- WHAT TO WORK ON -
Take every line containing "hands" from the material and copy it.

Content starts

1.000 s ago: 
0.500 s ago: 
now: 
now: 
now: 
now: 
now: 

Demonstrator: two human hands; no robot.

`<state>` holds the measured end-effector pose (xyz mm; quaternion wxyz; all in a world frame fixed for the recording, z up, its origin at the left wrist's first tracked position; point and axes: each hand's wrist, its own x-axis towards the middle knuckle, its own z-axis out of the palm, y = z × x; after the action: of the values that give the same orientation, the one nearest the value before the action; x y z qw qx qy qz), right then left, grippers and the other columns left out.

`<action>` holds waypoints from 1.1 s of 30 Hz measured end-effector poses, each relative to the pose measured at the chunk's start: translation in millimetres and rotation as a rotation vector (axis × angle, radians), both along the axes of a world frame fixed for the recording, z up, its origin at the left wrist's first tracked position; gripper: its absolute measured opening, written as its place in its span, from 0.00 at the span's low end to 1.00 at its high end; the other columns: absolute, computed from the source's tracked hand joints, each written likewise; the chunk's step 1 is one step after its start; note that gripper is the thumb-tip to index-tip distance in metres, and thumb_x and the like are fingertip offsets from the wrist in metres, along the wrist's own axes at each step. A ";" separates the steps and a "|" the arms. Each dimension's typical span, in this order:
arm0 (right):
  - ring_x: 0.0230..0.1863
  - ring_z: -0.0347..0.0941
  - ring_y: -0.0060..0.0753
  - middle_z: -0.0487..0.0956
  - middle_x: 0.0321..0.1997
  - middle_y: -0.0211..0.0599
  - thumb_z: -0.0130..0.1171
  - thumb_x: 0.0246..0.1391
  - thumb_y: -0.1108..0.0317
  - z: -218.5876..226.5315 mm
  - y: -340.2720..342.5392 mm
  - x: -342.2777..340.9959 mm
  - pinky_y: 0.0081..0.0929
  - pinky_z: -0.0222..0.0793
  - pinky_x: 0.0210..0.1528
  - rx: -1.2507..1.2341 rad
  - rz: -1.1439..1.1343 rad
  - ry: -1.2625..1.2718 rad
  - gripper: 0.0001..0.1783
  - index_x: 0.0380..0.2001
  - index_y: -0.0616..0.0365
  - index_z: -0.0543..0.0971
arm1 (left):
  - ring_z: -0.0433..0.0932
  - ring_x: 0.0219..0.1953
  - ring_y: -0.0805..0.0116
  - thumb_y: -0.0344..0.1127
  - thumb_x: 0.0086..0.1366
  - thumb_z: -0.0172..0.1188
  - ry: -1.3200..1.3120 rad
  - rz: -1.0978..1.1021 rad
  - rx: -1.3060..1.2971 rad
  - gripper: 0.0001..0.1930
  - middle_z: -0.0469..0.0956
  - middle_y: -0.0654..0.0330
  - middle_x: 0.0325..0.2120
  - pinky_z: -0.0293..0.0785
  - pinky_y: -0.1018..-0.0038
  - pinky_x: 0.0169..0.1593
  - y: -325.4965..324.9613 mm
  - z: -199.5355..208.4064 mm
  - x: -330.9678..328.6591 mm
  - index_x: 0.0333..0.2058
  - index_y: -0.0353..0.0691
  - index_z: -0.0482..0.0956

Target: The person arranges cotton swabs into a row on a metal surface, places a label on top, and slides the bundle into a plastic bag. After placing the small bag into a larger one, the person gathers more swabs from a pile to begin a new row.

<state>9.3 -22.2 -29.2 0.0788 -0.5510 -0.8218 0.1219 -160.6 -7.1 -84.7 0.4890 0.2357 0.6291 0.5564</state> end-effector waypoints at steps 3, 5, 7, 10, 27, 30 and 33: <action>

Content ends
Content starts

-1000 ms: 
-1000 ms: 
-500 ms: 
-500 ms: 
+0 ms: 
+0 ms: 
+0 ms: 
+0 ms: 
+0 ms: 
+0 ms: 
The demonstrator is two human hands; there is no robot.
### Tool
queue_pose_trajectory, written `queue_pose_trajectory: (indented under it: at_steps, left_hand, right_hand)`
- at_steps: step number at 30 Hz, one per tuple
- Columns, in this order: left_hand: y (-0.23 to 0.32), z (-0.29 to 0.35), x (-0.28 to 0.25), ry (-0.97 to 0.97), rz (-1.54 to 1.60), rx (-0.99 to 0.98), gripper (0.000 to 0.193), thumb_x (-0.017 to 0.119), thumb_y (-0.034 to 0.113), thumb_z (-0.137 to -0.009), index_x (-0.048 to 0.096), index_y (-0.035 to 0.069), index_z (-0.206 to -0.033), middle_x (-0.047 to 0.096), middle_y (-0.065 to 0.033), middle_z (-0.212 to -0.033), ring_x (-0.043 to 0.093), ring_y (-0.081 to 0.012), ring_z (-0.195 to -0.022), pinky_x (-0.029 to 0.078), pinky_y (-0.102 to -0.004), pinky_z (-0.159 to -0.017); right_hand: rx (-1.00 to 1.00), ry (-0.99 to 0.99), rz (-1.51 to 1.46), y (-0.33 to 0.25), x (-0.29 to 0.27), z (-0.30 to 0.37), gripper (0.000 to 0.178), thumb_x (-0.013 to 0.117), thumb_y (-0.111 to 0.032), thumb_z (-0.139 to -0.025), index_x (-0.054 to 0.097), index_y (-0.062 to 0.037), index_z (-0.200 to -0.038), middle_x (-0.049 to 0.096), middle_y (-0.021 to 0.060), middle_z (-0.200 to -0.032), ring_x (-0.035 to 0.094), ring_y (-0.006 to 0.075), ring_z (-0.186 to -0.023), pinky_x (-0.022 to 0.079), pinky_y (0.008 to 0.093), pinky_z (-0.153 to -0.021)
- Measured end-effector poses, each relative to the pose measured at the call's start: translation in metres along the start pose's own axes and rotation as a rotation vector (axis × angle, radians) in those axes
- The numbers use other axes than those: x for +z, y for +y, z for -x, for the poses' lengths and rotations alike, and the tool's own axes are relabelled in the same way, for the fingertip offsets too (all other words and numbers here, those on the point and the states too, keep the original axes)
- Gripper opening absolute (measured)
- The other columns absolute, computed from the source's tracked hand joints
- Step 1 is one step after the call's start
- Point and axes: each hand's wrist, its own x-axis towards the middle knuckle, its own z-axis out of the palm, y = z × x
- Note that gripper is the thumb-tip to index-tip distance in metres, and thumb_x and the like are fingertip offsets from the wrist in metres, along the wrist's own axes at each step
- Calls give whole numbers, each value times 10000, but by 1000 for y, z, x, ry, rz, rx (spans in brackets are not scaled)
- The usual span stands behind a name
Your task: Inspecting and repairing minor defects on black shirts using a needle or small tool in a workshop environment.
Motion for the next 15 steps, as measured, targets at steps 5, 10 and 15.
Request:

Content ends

- EXERCISE RESULT -
Demonstrator: two human hands; no robot.
The demonstrator is two human hands; there is no robot.

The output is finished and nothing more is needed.